I felt compelled to take a quick break from my 3 part series on moving apps to the cloud to focus on a major topic with cloud solutions. That topic is resiliency and in light of the recent outage for Amazon Web Services (http://zd.net/MuXbjE) I wanted to get some of my thoughts written up. There are a number of articles that have been written recently about who’s fault it is when a service like Netflix or Pintrest goes down. Is it fair to blame the cloud vendor? Is it fair to blame the solution architects? Is it fair to blame the folks making the tough cost decisions?
These are the conversations that occur in the weeks that follow any major platform/infrastructure failure from the cloud vendors. It highlights one very important thing in my mind, cloud solutions are still in their infancy. So much is said about disaster recovery scenarios and the ability to geo-distribute services but when it comes down to actually seeing that work when the chips are down … well … we see what happened just 2 weeks ago. This was not the first failure and it is most likely not the last for any of the cloud vendors. The question we all have to ask is how do we mitigate the risk in a cost effective way? The rest of this blog will take a look at resiliency from a variety of different scopes and how to best insulate solutions from failure.
The type of solution matters … a lot!
There are a ton of different varieties of cloud solutions and each of them have a totally different profile for fault tolerance. Lets look at the most common cloud topologies.
- Pure PaaS
This is not really the most common solution out there but when you do have a purely PaaS implementation you have a lot of options when it comes to resiliency.
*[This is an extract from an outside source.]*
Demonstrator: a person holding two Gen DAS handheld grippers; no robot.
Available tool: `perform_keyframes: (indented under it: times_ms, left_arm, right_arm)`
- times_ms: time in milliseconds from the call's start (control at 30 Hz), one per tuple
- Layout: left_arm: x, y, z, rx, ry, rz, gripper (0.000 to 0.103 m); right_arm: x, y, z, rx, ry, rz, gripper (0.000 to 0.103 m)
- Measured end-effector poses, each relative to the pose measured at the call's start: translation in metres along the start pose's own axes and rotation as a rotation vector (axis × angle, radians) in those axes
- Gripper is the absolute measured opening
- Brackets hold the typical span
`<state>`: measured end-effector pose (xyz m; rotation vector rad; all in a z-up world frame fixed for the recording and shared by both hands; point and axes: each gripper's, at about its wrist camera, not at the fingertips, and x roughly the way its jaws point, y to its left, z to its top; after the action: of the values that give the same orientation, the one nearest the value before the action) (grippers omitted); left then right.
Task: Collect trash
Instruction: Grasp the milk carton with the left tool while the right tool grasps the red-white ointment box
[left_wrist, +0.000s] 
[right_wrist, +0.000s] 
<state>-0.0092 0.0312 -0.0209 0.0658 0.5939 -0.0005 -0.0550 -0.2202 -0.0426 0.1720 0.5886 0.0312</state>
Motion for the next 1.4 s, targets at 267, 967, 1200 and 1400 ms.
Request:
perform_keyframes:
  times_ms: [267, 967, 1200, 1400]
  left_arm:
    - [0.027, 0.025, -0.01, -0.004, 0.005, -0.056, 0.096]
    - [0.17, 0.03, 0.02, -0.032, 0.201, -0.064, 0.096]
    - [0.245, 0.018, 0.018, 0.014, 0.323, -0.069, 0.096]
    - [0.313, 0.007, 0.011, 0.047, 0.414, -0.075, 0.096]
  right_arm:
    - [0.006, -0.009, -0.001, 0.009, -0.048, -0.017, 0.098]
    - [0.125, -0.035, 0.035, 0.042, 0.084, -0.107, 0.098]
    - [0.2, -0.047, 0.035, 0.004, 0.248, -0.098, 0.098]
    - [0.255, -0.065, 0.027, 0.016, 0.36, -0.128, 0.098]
Just to be clear, when I say pure PaaS I mean you are using the data platform of that PaaS offering (like entities in GAE or Table Storage with Windows Azure or DynamoDB/SimpleDB on AWS ) along with the traditional app container model.
There are still ways to do some bad things even in PaaS that will make your service far less resilient to fail over. For example, any service can choose to rely on a static IP in a DNS A record and the moment the host goes down it will take a serious amount of time to recover because of typical DNS change latency. Another common example is when developers choose to use a relational data store without any backup/restore capability. Yes, this still has to be done and you should not store your backups in the same datacenter where you have your primary service! Always think about worst case scenarios and recognize that even in PaaS the service availability is something the developer still has major influence over.
2. Pure IaaS
These are probably the most common solutions in the industry today as most folks look to the public cloud as a way to move their canned solutions “as is”. EC2 in Amazon being by far the most popular and that recent outage put a real spotlight on the type of impact an IaaS outage can have. The big difference here is the state of the VMs and how can you replicate those for fault tolerance. You still have some of the same issues I referenced in PaaS (static IPs and no data backups) but with IaaS things can get even more daunting because the entire VM itself has state that you need to replicate to get back up and running.
That leads me to a major cross cutting concern for resiliency … data of course. How do we ensure that our data is always synchronized and ready for recovery? This is often amplified in some of these cloud solutions because a lot of services are being designed for massive internet scale. It is not often that developers are thinking about how to restore their 50 MB backup to another datacenter during a failure. It’s more common that we are talking about gigabytes or terabytes of data. That is a very challenging and sometimes costly problem to solve. This really is a cost/benefit decision for service owners. You can find dozens of ways to keep data (even large amounts of it) in sync but you are essentially always going to pay for it.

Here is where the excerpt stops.